I gave a half-hearted grin to her party and continued to sip on my water.
She then turned to Chrissy. “Are you her daughter?” she asked with all sorts of sugary-sweetness.
Chrissy nodded.
“Were you scared?” she prodded.
“A little,” Chrissy answered with some trepidation.
“Well, you were very brave,” the woman praised her, “sometimes mommies need brave little girls to help them.”
Chrissy eyed her warily and cocked an eyebrow. “I guess,” she murmured.
Feeling really uncomfortable, I drank the last of my water. “Thank you, again,” I said, “this was very kind but I just choked on my gum.”
“I’m sure you did JUST choke on gum,” the woman said, patting my hand.
I wiped my face on the back of my cardigan sleeve. “Well, thank you for the water and for sitting with me and my daughter. I think I’ll be fine now. I’m just going to sit here and catch my breathe. This was really, very nice.”
“Are you sure?”
“Yes. Thank you,” I assured her. I then looked over at her shopping party, “Thank you for lending her to me.”
After wishing me well, the kind onlookers left and I began my apologies to Chrissy, who I imagined was just as embarrassed as I was.
It hadn’t been five minutes before we were approached by a couple of women in mall clothes (you know, the kind of clothes that look almost brand new and you would only wear if you were going where you would be surrounded by judge-y people with money).
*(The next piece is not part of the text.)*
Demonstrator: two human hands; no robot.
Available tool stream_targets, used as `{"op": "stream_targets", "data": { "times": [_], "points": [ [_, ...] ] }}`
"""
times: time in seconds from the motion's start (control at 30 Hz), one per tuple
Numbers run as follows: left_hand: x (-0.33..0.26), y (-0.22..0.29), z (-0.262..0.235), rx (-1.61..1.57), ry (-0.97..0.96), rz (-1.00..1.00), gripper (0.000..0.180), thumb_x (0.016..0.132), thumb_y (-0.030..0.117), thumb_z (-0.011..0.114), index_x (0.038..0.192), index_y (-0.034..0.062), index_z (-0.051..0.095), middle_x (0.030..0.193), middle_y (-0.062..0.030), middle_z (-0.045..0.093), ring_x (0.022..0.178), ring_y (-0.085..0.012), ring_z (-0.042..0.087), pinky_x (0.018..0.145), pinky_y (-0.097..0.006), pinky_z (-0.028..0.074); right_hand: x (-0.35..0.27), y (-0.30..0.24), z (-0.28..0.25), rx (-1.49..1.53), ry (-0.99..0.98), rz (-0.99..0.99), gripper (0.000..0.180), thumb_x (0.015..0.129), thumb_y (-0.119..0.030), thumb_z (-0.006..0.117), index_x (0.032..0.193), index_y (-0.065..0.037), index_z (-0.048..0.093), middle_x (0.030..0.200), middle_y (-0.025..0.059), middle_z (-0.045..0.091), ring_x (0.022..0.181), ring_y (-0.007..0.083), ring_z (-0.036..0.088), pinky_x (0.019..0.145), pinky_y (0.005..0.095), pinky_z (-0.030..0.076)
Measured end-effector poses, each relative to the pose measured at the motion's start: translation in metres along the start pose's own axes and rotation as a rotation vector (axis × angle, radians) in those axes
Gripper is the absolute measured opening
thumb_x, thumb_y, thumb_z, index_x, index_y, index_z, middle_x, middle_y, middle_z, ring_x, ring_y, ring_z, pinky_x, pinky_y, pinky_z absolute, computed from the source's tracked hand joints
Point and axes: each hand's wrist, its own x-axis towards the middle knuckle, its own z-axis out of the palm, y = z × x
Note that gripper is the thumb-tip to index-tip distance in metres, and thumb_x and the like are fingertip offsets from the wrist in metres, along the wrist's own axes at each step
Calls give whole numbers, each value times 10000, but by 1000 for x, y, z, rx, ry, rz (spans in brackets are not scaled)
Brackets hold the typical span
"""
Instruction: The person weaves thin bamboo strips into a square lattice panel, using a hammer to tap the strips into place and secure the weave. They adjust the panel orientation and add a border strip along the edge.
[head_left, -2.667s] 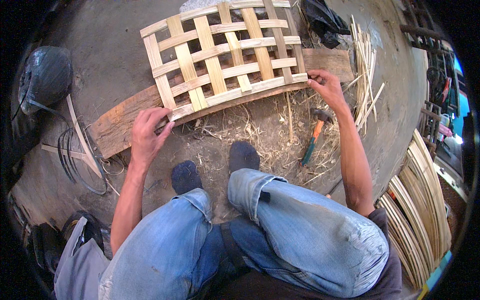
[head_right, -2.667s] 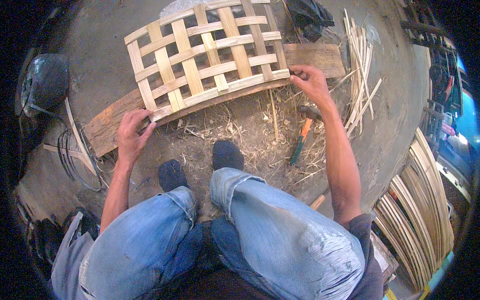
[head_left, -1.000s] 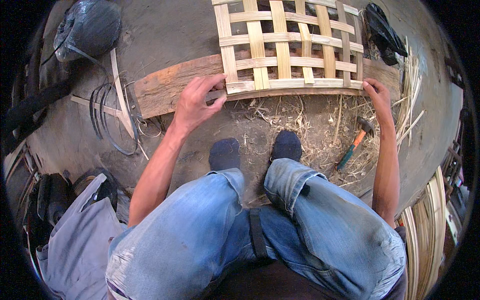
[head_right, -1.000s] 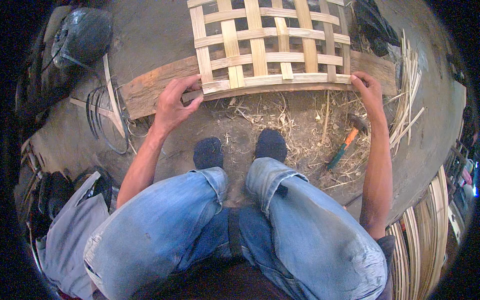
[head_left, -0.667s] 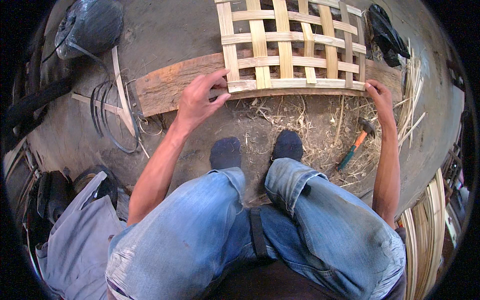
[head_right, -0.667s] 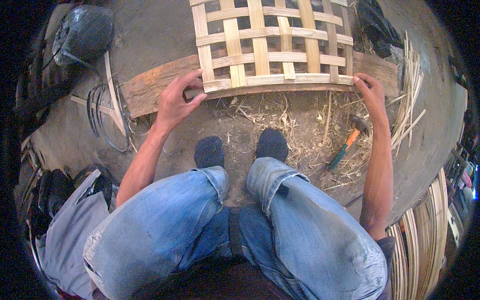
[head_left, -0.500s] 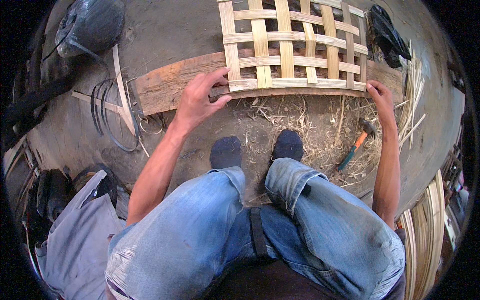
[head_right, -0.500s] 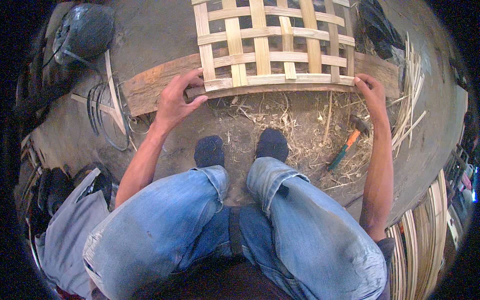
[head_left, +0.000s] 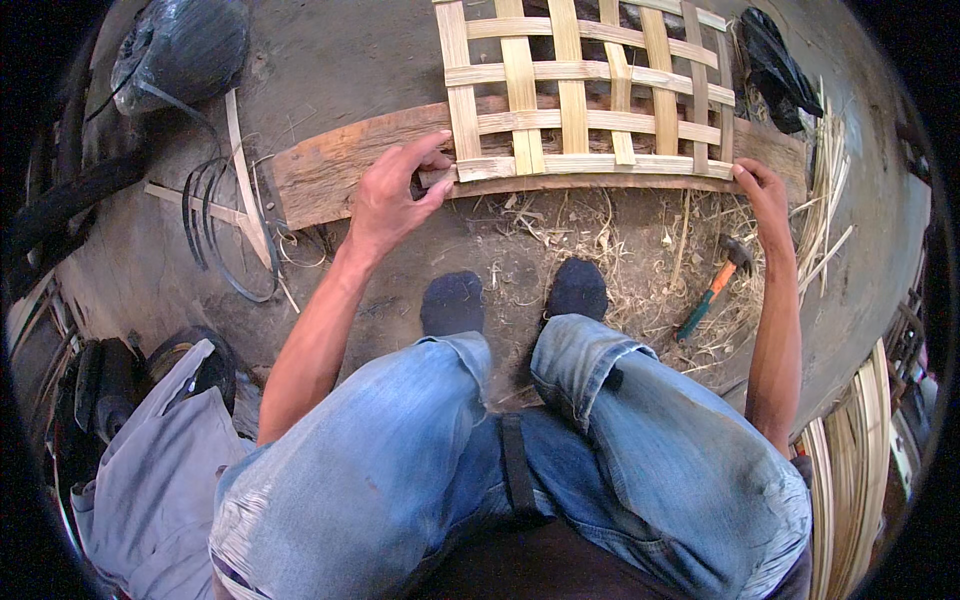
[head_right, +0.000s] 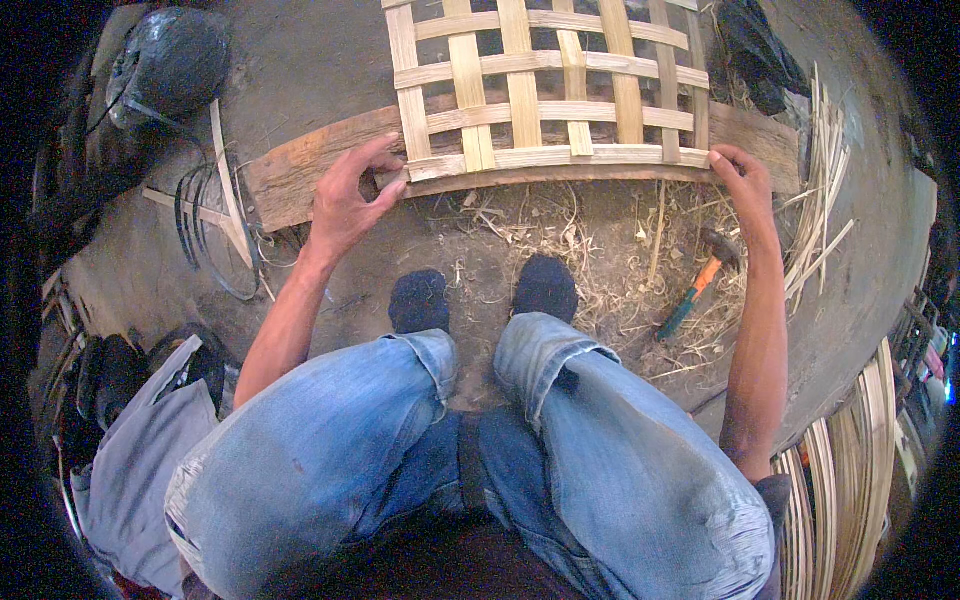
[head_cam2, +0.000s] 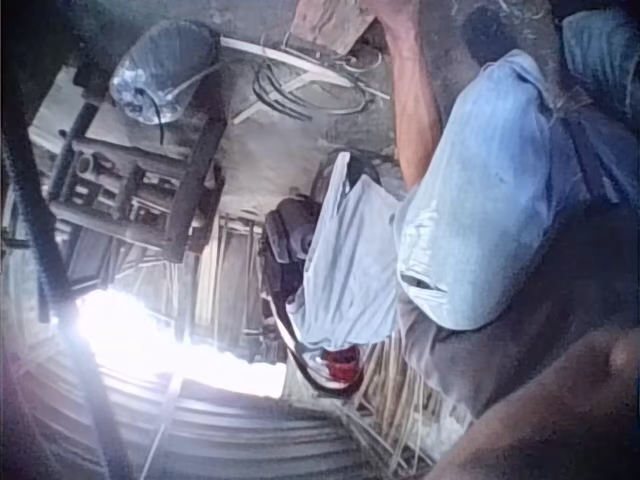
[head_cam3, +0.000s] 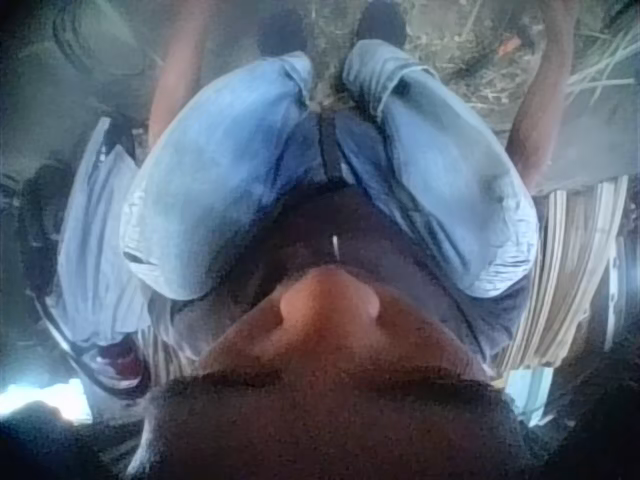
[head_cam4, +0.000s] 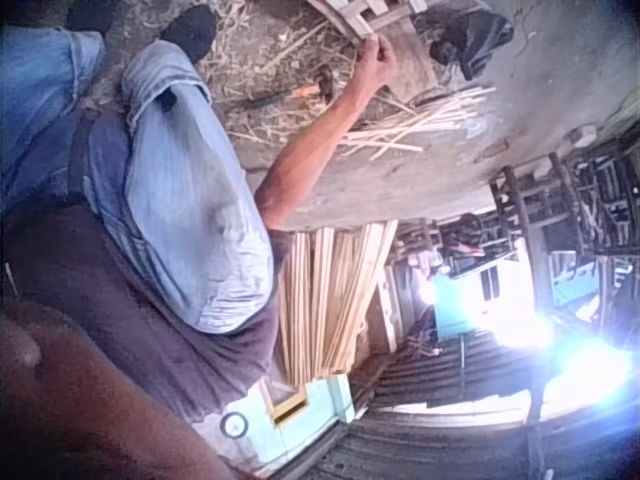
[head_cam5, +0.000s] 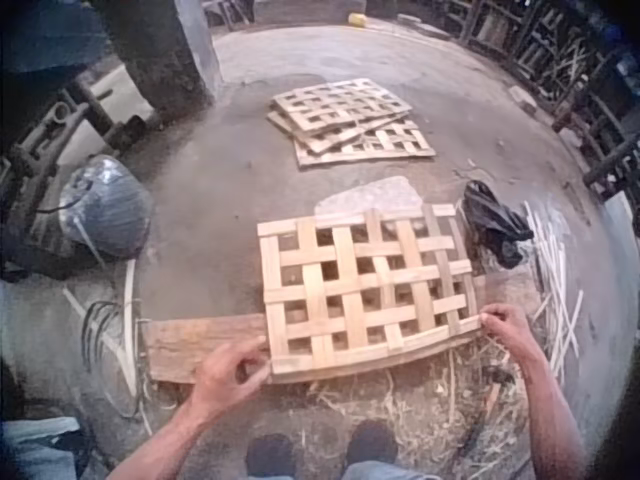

“Excuse me,” said one of the women, “we are with the promotions department here at Hamilton Place Mall. We couldn’t help but notice that you are having a rough day.”
I nodded.
“We here at the mall would like to brighten your day by offering you this gift card to Bath & Bodyworks. Is that okay?”
Again, I nodded.
There was further talk and explanation as to why I was chosen. They were quite skilled with their wording and somehow communicated that they had noticed I was a bald woman barfing in a public trashcan without using that exact phrasing.
I was too exhausted to talk or argue, so I took the card and thanked the women before they headed off to promote something else.
After gathering our bags and throwing away our water bottles (turns out kind, southern woman had bought Chrissy a drink too), my daughter and I finally headed to our original destination. As we walked away from the scene of the crime, Chrissy asked, “Mommy, did those people think you were dying?”
“Probably,” I answered.
“They sure were nice,” she mused.
“It’s nice to be nice,” I commented.
Justice was our last stop for the day. As we left the store, we made sure our cashier got a Bath & Bodyworks gift card because I don’t deserve $30 worth of lotions and candles for choking on a cube of gum. And our cashier was having a real-life rough day.